IDXChannel - Pengurus Besar Nahdlatul Ulama (PBNU) mengaku akan memberikan contoh mengelola tambang dengan cara yang benar. Sehingga, tidak akan menimbulkan mudarat atau kerusakan/bahaya.
Namun, Ketua Umum PBNU KH Yahya Cholil Staquf alias Gus Yahya tidak merinci cara atau teknik yang akan digunakan PBNU dalam mengelola pertambangan.
"Nolak kalau caranya (pengelolaan SDA) enggak benar. Kita mau kasih tahu, kasih contoh cara yang benar," kata Gus Yahya kepada wartawan di Kantor PBNU, Jakarta Pusat, Selasa (11/6/2024).
Lebih lanjut, Gus Yahya juga secara tegas menolak eksploitasi sumber daya alam (SDA) yang dilakukan dengan cara tidak benar. Sebab, hal ini bisa menimbulkan mudarat atau kerusakan/bahaya.

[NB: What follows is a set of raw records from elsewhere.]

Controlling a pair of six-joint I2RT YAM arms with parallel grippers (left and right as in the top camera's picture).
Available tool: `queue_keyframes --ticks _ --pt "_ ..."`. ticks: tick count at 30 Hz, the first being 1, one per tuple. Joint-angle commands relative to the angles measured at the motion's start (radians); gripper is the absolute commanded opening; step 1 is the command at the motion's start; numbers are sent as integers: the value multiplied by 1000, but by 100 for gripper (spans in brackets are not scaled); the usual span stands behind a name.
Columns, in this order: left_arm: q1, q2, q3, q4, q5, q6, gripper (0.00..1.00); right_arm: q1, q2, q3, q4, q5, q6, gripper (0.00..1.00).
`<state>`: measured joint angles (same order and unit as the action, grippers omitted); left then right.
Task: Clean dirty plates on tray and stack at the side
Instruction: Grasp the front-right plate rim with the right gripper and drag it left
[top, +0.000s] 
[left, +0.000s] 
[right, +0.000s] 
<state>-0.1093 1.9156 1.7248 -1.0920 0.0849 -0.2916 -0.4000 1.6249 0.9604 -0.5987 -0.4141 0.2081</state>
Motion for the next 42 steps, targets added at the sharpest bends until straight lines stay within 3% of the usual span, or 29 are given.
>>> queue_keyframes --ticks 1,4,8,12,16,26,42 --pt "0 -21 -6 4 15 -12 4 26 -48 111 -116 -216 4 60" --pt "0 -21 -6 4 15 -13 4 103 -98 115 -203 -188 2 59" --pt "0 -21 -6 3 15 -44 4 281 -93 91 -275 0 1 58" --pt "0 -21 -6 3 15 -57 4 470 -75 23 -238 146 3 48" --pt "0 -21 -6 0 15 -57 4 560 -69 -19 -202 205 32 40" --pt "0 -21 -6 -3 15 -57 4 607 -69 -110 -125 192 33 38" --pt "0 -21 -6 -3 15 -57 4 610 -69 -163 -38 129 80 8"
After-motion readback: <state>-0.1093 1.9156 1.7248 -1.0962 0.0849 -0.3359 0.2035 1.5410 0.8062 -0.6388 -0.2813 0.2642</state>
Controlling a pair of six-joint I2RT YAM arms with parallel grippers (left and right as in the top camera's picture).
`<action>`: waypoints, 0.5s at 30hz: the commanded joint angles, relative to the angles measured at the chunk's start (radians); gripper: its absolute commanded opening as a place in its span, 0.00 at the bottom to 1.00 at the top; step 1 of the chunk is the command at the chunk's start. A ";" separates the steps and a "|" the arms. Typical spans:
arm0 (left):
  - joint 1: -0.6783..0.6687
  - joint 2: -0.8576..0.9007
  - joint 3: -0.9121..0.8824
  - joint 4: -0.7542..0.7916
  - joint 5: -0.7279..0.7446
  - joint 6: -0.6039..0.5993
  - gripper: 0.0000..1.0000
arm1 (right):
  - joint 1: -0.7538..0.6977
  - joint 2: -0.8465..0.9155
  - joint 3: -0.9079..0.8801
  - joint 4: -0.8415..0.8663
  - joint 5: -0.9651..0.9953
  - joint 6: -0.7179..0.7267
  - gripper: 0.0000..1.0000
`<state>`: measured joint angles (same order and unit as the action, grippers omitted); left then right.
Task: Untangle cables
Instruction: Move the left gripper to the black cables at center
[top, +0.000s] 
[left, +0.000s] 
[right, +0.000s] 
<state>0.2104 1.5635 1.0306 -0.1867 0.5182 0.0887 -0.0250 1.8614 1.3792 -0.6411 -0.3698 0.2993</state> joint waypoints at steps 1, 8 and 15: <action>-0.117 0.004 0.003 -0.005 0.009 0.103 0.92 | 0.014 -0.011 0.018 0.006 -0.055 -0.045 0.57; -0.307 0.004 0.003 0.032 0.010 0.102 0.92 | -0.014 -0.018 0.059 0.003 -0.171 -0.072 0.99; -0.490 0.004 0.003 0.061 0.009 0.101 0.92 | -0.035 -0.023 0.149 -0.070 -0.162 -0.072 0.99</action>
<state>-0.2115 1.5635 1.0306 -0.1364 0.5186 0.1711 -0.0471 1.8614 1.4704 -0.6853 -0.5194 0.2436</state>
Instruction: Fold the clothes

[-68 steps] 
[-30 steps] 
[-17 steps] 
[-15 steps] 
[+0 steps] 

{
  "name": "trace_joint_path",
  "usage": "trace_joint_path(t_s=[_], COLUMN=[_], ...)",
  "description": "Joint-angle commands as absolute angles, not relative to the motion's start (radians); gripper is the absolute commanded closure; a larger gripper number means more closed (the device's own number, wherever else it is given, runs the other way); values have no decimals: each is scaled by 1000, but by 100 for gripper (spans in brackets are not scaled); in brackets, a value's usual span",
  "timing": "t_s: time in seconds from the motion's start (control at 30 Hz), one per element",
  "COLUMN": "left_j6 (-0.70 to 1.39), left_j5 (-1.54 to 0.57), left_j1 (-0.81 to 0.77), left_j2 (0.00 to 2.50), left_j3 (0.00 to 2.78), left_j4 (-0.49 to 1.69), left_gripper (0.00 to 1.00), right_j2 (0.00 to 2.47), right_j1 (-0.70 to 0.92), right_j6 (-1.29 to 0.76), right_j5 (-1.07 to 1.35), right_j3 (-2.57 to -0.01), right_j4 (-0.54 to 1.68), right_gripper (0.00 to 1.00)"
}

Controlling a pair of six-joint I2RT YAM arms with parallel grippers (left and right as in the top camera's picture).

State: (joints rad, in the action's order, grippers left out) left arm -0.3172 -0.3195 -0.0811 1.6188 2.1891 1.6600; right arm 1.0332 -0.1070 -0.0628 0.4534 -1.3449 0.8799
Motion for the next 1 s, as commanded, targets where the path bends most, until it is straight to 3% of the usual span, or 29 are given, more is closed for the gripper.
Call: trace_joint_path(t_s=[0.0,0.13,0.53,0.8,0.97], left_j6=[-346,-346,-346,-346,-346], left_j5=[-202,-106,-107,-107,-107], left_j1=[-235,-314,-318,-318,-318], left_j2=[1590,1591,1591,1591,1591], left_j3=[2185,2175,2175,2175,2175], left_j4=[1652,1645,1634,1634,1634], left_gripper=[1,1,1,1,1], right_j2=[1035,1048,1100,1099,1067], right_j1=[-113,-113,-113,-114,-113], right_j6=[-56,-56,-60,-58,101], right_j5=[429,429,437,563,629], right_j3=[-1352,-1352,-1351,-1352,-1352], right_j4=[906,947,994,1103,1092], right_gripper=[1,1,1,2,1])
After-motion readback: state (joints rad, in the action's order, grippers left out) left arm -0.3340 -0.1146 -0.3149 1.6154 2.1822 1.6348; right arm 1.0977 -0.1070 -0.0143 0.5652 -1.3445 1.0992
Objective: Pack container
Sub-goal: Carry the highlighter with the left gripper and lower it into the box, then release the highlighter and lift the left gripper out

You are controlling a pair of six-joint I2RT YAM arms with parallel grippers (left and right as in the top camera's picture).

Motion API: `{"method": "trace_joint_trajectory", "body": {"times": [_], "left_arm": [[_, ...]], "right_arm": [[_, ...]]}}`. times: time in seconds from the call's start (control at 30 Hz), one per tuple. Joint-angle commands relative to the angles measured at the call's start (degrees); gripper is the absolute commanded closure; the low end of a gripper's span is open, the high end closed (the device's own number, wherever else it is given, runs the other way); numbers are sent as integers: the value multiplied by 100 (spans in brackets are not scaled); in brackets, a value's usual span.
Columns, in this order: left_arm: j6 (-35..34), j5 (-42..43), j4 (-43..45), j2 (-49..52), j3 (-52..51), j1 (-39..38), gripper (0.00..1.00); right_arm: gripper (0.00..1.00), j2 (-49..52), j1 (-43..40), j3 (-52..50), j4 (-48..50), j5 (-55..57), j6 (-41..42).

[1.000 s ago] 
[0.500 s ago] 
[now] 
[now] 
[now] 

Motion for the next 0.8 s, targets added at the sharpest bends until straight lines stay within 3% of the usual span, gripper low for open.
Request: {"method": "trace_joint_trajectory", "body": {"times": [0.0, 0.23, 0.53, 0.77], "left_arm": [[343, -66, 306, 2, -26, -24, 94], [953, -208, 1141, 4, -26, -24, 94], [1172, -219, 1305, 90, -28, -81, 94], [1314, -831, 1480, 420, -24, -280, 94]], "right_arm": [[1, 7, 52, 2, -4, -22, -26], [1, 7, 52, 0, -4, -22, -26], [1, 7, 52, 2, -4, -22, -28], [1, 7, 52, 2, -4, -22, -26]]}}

"(Mudarat) karena caranya enggak benar. Lihat saja nanti cara kita. Pakai cara yang benar," ujarnya.
Sebagai informasi, pemerintah memberikan izin usaha pertambangan khusus (IUPK) kepada organisasi masyarakat (ormas) keagamaan.
Hal tersebut diatur dalam Peraturan Pemerintah (PP) Nomor 25 tahun 2024 tentang perubahan atas Peraturan Pemerintah nomor 96 tahun 2021 tentang pelaksanaan kegiatan usaha pertambangan mineral dan batu bara. PP tersebut ditandatangani oleh Presiden Joko Widodo (Jokowi) pada 30 Mei 2024.
Aturan pemberian IUPK kepada ormas keagamaan diatur dalam Pasal 83 A. Aturan tersebut baru disisipkan di antara Pasal 83 dan Pasal 84.
"Dalam rangka peningkatan kesejahteraan masyarakat, WIUPK dapat dilakukan penawaran secara prioritas kepada Badan Usaha yang dimiliki oleh organisasi kemasyarakatan keagamaan," dikutip pada Pasal 83A ayat 1.
Wilayah lzin Usaha Pertambangan Khusus dalam WIUPK, yang selanjutnya disebut WIUPK, adalah wilayah yang diberikan kepada pemegang IUPK.
WIUPK merupakan wilayah eks Perjanjian Karya Pengusahaan Pertambangan Batu Bara (PKP2B).
IUPK atau kepemilikan saham ormas keagamaan pada Badan Usaha tidak dapat dipindahtangankan dan/atau dialihkan tanpa persetujuan Menteri.
Kepemilikan saham organisasi kemasyarakatan keagamaan dalam Badan Usaha harus mayoritas dan menjadi pengendali. Badan Usaha sebagaimana dimaksud pada ayat (41 dilarang bekerja sama dengan pemegang PKP2B sebelumnya dan I atau afiliasinya.
"Penawaran WIUPK sebagaimana dimaksud pada ayat (1) berlaku dalam jangka waktu 5 (lima) tahun sejak Peraturan Pemerintah ini berlaku," bunyi aturan tersebut.
Ketentuan lebih lanjut mengenai penawaran WIUPK secara prioritas kepada Badan Usaha milik organisasi kemasyarakatan keagamaan diatur dalam Peraturan Presiden.